Your assignment: Write out the records again exactly and exclude the pictures.

Stored data:
──────────────────────────────
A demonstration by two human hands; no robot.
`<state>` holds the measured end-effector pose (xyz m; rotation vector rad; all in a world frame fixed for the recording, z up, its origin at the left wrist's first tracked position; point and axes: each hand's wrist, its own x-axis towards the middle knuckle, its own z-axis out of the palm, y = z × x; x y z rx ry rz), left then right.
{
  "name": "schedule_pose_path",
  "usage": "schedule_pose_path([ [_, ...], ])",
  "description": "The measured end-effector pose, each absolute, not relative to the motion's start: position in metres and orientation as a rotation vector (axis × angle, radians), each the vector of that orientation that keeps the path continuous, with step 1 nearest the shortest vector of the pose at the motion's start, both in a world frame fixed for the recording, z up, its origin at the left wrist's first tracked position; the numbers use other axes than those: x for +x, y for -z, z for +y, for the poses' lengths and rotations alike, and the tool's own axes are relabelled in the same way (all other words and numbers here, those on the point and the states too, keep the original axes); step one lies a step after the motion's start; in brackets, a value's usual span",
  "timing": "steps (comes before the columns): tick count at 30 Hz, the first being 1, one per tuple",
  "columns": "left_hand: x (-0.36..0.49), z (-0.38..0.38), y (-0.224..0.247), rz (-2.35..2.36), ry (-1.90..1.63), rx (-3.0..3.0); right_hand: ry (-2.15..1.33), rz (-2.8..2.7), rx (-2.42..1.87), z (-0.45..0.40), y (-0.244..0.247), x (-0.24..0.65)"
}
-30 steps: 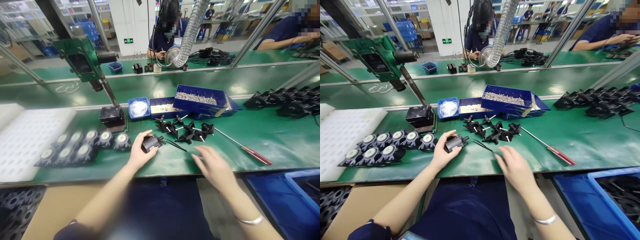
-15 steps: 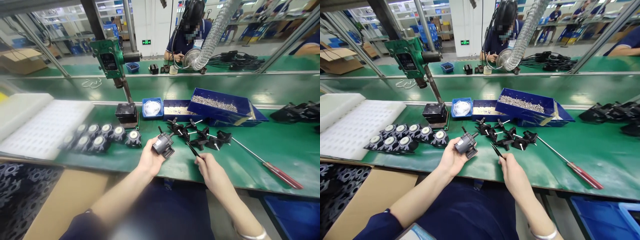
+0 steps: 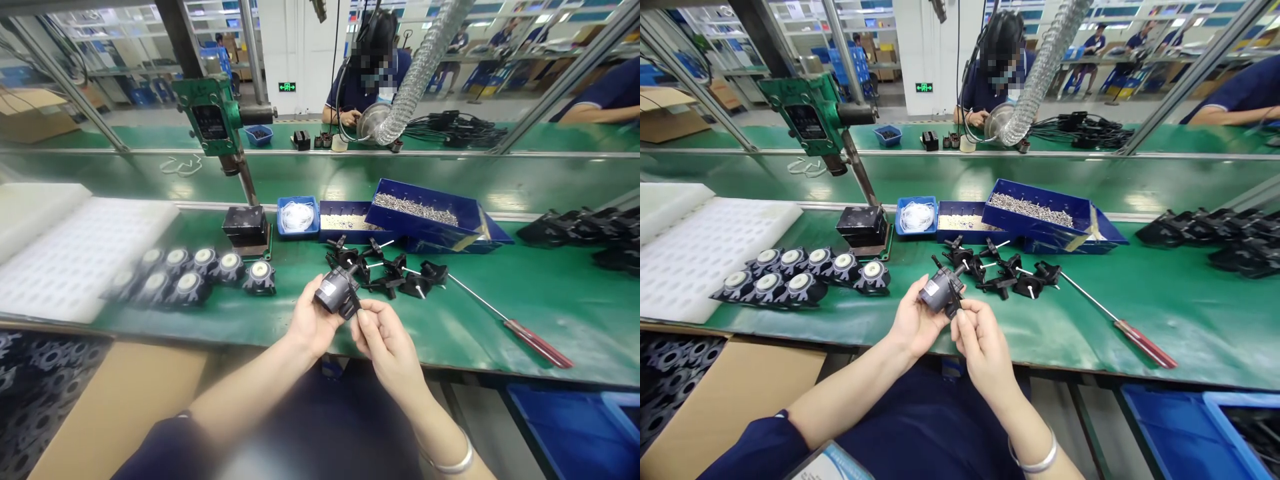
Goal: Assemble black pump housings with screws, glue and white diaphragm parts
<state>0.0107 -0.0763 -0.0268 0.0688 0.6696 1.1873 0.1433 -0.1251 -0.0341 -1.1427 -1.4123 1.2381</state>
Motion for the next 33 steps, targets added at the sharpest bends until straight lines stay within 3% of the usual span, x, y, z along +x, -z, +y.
schedule_pose_path([
  [15,0.001,-0.087,0.035,0.448,-1.098,0.268,-1.308,-1.35,-1.101,-0.114,0.04,0.148],
  [26,-0.025,-0.077,0.043,0.563,-0.936,0.632,-1.301,-1.451,-1.062,-0.117,0.042,0.158],
  [33,-0.015,-0.072,0.041,0.628,-0.883,0.606,-0.739,-1.745,-1.236,-0.132,0.032,0.166],
])
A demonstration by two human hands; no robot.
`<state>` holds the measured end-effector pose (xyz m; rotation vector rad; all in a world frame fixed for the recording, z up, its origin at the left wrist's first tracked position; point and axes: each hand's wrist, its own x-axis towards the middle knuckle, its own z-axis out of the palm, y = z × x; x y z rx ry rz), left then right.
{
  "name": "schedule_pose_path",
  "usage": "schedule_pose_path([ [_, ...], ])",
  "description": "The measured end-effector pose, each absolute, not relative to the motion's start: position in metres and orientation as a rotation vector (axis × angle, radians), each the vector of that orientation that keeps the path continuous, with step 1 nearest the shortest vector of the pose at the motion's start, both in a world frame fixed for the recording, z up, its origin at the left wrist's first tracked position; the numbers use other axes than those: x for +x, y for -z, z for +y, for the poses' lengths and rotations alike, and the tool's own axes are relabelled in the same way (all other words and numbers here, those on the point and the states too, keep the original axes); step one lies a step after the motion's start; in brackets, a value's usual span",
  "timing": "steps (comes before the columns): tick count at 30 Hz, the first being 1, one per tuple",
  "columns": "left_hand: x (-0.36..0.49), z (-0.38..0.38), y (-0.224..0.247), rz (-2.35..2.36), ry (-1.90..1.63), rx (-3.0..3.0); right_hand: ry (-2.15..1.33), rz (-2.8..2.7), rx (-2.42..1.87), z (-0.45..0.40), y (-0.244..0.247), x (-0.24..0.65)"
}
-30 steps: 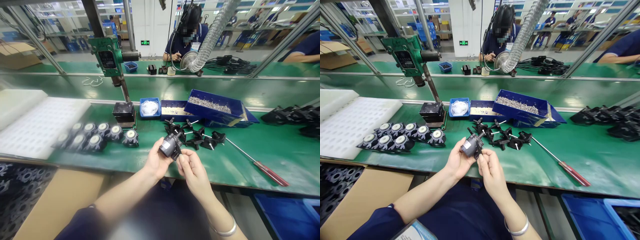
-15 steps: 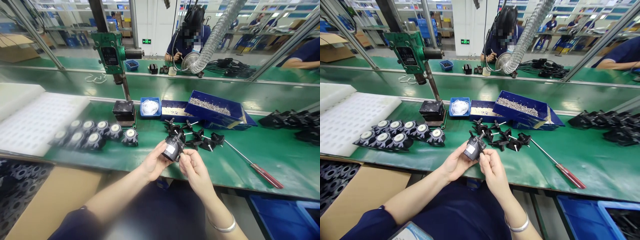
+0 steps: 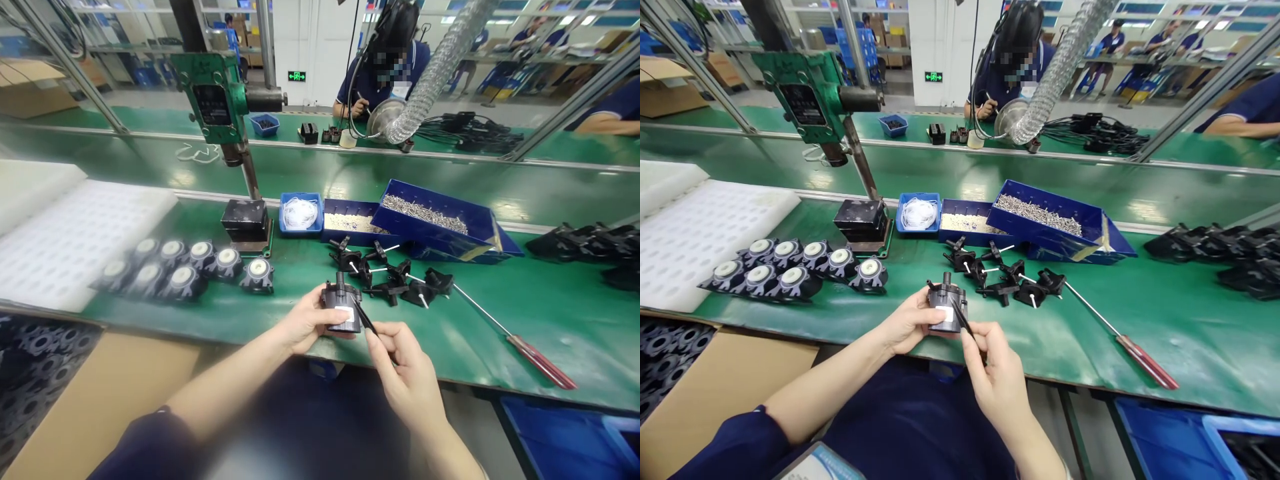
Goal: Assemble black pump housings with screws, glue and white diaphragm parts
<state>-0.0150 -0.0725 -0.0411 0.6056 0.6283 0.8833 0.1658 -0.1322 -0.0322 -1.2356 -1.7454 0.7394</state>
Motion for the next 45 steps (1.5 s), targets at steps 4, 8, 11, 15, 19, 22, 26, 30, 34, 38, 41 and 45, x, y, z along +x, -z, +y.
schedule_pose_path([
  [4,-0.013,-0.067,0.041,0.671,-0.897,0.64,-0.492,-1.958,-1.247,-0.136,0.023,0.167],
  [8,-0.01,-0.066,0.039,0.676,-0.907,0.66,-0.266,-2.055,-1.275,-0.135,0.024,0.167],
  [11,-0.007,-0.067,0.037,0.726,-0.918,0.669,-0.13,-2.067,-1.282,-0.135,0.026,0.163],
  [15,-0.005,-0.068,0.035,0.796,-0.948,0.666,-0.007,-2.064,-1.299,-0.137,0.027,0.156],
  [19,-0.003,-0.068,0.035,0.817,-0.952,0.658,0.047,-2.037,-1.331,-0.14,0.028,0.15],
  [22,-0.002,-0.068,0.036,0.825,-0.955,0.662,0.09,-2.02,-1.34,-0.142,0.028,0.148],
  [26,-0.001,-0.067,0.035,0.833,-0.954,0.661,0.144,-2.005,-1.369,-0.142,0.029,0.147],
  [30,-0.001,-0.065,0.034,0.834,-0.942,0.689,0.147,-2.004,-1.359,-0.142,0.031,0.147],
  [34,-0.005,-0.061,0.033,0.857,-0.962,0.787,0.199,-2.004,-1.348,-0.14,0.032,0.146],
  [38,-0.01,-0.053,0.028,0.853,-0.951,0.889,0.216,-2.004,-1.334,-0.139,0.034,0.144],
  [41,-0.013,-0.047,0.024,0.823,-0.925,0.929,0.237,-1.998,-1.33,-0.138,0.034,0.144],
  [45,-0.011,-0.043,0.023,0.813,-0.852,0.913,0.263,-1.986,-1.342,-0.136,0.035,0.142],
])
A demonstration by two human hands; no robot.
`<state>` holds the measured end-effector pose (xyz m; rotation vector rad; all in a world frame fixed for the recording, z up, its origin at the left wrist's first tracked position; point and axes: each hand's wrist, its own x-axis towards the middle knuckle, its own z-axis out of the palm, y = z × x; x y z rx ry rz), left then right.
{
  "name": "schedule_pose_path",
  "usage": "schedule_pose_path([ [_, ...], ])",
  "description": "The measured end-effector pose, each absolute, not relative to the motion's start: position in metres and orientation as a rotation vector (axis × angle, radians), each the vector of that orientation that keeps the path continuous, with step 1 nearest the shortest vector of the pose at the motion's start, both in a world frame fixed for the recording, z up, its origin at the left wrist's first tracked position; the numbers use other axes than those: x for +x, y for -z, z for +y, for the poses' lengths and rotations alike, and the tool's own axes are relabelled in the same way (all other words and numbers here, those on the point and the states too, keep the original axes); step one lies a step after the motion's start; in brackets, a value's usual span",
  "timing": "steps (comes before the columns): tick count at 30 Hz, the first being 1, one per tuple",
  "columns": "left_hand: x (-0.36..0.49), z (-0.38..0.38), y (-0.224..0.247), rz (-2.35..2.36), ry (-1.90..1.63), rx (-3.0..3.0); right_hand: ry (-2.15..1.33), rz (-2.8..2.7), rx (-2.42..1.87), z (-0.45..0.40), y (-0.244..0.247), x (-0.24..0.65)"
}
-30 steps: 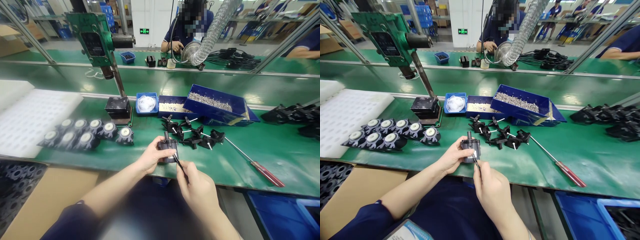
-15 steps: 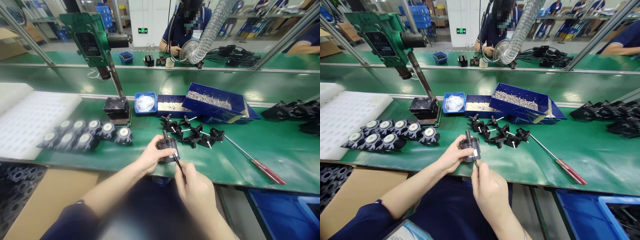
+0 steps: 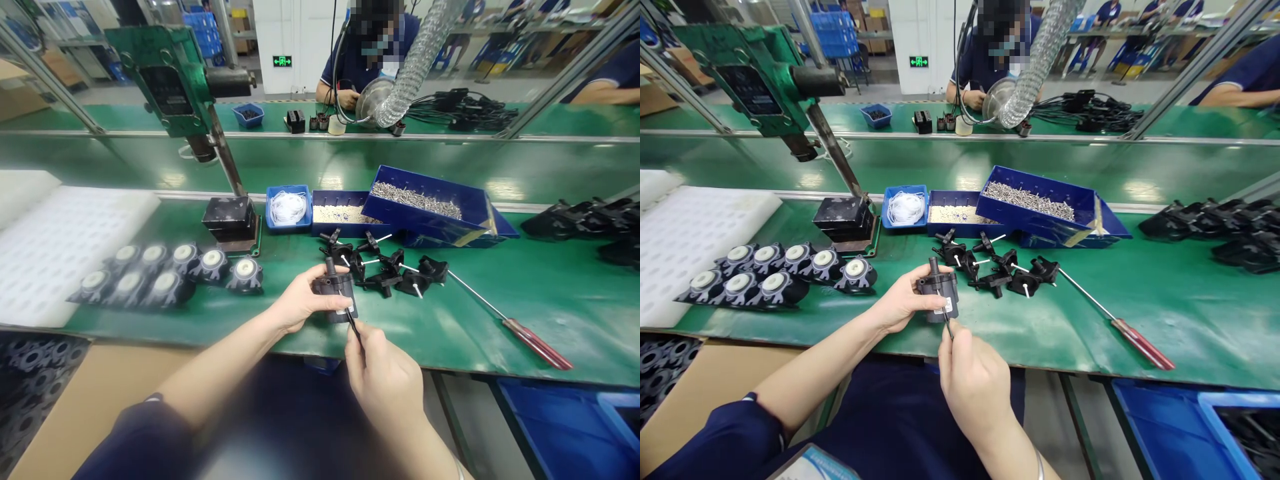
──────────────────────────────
Solution for this problem:
A demonstration by two human hands; no robot.
`<state>` holds the measured end-effector pose (xyz m; rotation vector rad; all in a world frame fixed for the recording, z up, its origin at the left wrist's first tracked position; point and axes: each hand's wrist, its own x-axis towards the middle knuckle, its own z-axis out of the palm, y = z × x; x y z rx ry rz), left then right.
{
  "name": "schedule_pose_path",
  "usage": "schedule_pose_path([ [_, ...], ])",
  "description": "The measured end-effector pose, each absolute, not relative to the motion's start: position in metres and orientation as a rotation vector (axis × angle, radians), each the vector of that orientation that keeps the path continuous, with step 1 nearest the shortest vector of the pose at the motion's start, both in a world frame fixed for the recording, z up, its origin at the left wrist's first tracked position; the numbers use other axes than those: x for +x, y for -z, z for +y, for the poses' lengths and rotations alike, and the tool's own axes are relabelled in the same way (all other words and numbers here, those on the point and the states too, keep the original axes); step one lies a step after the motion's start; in brackets, a value's usual span",
  "timing": "steps (comes before the columns): tick count at 30 Hz, the first being 1, one per tuple",
  "columns": "left_hand: x (-0.36..0.49), z (-0.38..0.38), y (-0.224..0.247), rz (-2.35..2.36), ry (-1.90..1.63), rx (-3.0..3.0); right_hand: ry (-2.15..1.33), rz (-2.8..2.7), rx (-2.42..1.87), z (-0.45..0.40), y (-0.244..0.247), x (-0.24..0.65)"
}
-30 steps: 
-15 steps: 
+0 steps: 
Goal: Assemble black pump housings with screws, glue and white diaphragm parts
<state>0.0107 -0.0763 -0.0268 0.0688 0.6696 1.1873 0.1433 -0.1251 -0.0341 -1.1427 -1.4123 1.2381</state>
Motion for the next 33 steps, targets added at the sharpest bends until straight lines stay within 3% of the usual span, x, y, z along +x, -z, +y.
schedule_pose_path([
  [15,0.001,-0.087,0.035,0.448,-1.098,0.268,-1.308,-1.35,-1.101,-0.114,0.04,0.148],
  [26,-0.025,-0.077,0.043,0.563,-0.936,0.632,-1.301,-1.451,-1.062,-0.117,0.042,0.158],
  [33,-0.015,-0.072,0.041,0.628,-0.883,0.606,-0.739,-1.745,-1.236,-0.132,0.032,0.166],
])
A demonstration by two human hands; no robot.
`<state>` holds the measured end-effector pose (xyz m; rotation vector rad; all in a world frame fixed for the recording, z up, its origin at the left wrist's first tracked position; point and axes: each hand's wrist, its own x-axis towards the middle knuckle, its own z-axis out of the palm, y = z × x; x y z rx ry rz), left then right.
{
  "name": "schedule_pose_path",
  "usage": "schedule_pose_path([ [_, ...], ])",
  "description": "The measured end-effector pose, each absolute, not relative to the motion's start: position in metres and orientation as a rotation vector (axis × angle, radians), each the vector of that orientation that keeps the path continuous, with step 1 nearest the shortest vector of the pose at the motion's start, both in a world frame fixed for the recording, z up, its origin at the left wrist's first tracked position; the numbers use other axes than those: x for +x, y for -z, z for +y, for the poses' lengths and rotations alike, and the tool's own axes are relabelled in the same way (all other words and numbers here, those on the point and the states too, keep the original axes); step one lies a step after the motion's start; in brackets, a value's usual span",
  "timing": "steps (comes before the columns): tick count at 30 Hz, the first being 1, one per tuple",
  "columns": "left_hand: x (-0.36..0.49), z (-0.38..0.38), y (-0.224..0.247), rz (-2.35..2.36), ry (-1.90..1.63), rx (-3.0..3.0); right_hand: ry (-2.15..1.33), rz (-2.8..2.7), rx (-2.42..1.87), z (-0.45..0.40), y (-0.244..0.247), x (-0.24..0.65)"
}
-30 steps: 
-15 steps: 
+0 steps: 
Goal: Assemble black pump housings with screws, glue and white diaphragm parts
<state>-0.0150 -0.0725 -0.0411 0.6056 0.6283 0.8833 0.1658 -0.1322 -0.0322 -1.2356 -1.7454 0.7394</state>
Motion for the next 45 steps (1.5 s), targets at steps 4, 8, 11, 15, 19, 22, 26, 30, 34, 38, 41 and 45, x, y, z along +x, -z, +y.
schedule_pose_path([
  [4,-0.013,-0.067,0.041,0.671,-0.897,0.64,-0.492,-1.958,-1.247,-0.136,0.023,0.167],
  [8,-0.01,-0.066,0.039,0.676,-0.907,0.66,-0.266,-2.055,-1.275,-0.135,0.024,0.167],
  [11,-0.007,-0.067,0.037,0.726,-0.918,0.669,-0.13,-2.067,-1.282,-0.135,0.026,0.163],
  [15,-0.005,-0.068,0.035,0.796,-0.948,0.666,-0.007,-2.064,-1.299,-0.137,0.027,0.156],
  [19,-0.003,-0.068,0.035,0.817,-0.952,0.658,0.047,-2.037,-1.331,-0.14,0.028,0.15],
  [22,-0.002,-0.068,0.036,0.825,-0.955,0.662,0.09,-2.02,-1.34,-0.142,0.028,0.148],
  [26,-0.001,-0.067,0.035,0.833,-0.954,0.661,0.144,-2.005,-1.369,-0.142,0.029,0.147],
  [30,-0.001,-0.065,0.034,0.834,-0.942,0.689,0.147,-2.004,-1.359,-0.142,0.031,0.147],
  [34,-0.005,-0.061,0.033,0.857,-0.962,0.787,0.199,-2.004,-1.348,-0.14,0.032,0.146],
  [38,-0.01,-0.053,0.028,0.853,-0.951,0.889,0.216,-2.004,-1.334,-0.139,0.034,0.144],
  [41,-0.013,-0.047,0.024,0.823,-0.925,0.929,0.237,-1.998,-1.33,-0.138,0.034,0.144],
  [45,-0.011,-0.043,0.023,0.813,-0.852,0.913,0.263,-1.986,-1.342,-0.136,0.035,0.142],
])
A demonstration by two human hands; no robot.
`<state>` holds the measured end-effector pose (xyz m; rotation vector rad; all in a world frame fixed for the recording, z up, its origin at the left wrist's first tracked position; point and axes: each hand's wrist, its own x-axis towards the middle knuckle, its own z-axis out of the palm, y = z × x; x y z rx ry rz), left then right.
{
  "name": "schedule_pose_path",
  "usage": "schedule_pose_path([ [_, ...], ])",
  "description": "The measured end-effector pose, each absolute, not relative to the motion's start: position in metres and orientation as a rotation vector (axis × angle, radians), each the vector of that orientation that keeps the path continuous, with step 1 nearest the shortest vector of the pose at the motion's start, both in a world frame fixed for the recording, z up, its origin at the left wrist's first tracked position; the numbers use other axes than those: x for +x, y for -z, z for +y, for the poses' lengths and rotations alike, and the tool's own axes are relabelled in the same way (all other words and numbers here, those on the point and the states too, keep the original axes); step one lies a step after the motion's start; in brackets, a value's usual span",
  "timing": "steps (comes before the columns): tick count at 30 Hz, the first being 1, one per tuple",
  "columns": "left_hand: x (-0.36..0.49), z (-0.38..0.38), y (-0.224..0.247), rz (-2.35..2.36), ry (-1.90..1.63), rx (-3.0..3.0); right_hand: ry (-2.15..1.33), rz (-2.8..2.7), rx (-2.42..1.87), z (-0.45..0.40), y (-0.244..0.247), x (-0.24..0.65)"
}
-30 steps: 
-15 steps: 
+0 steps: 

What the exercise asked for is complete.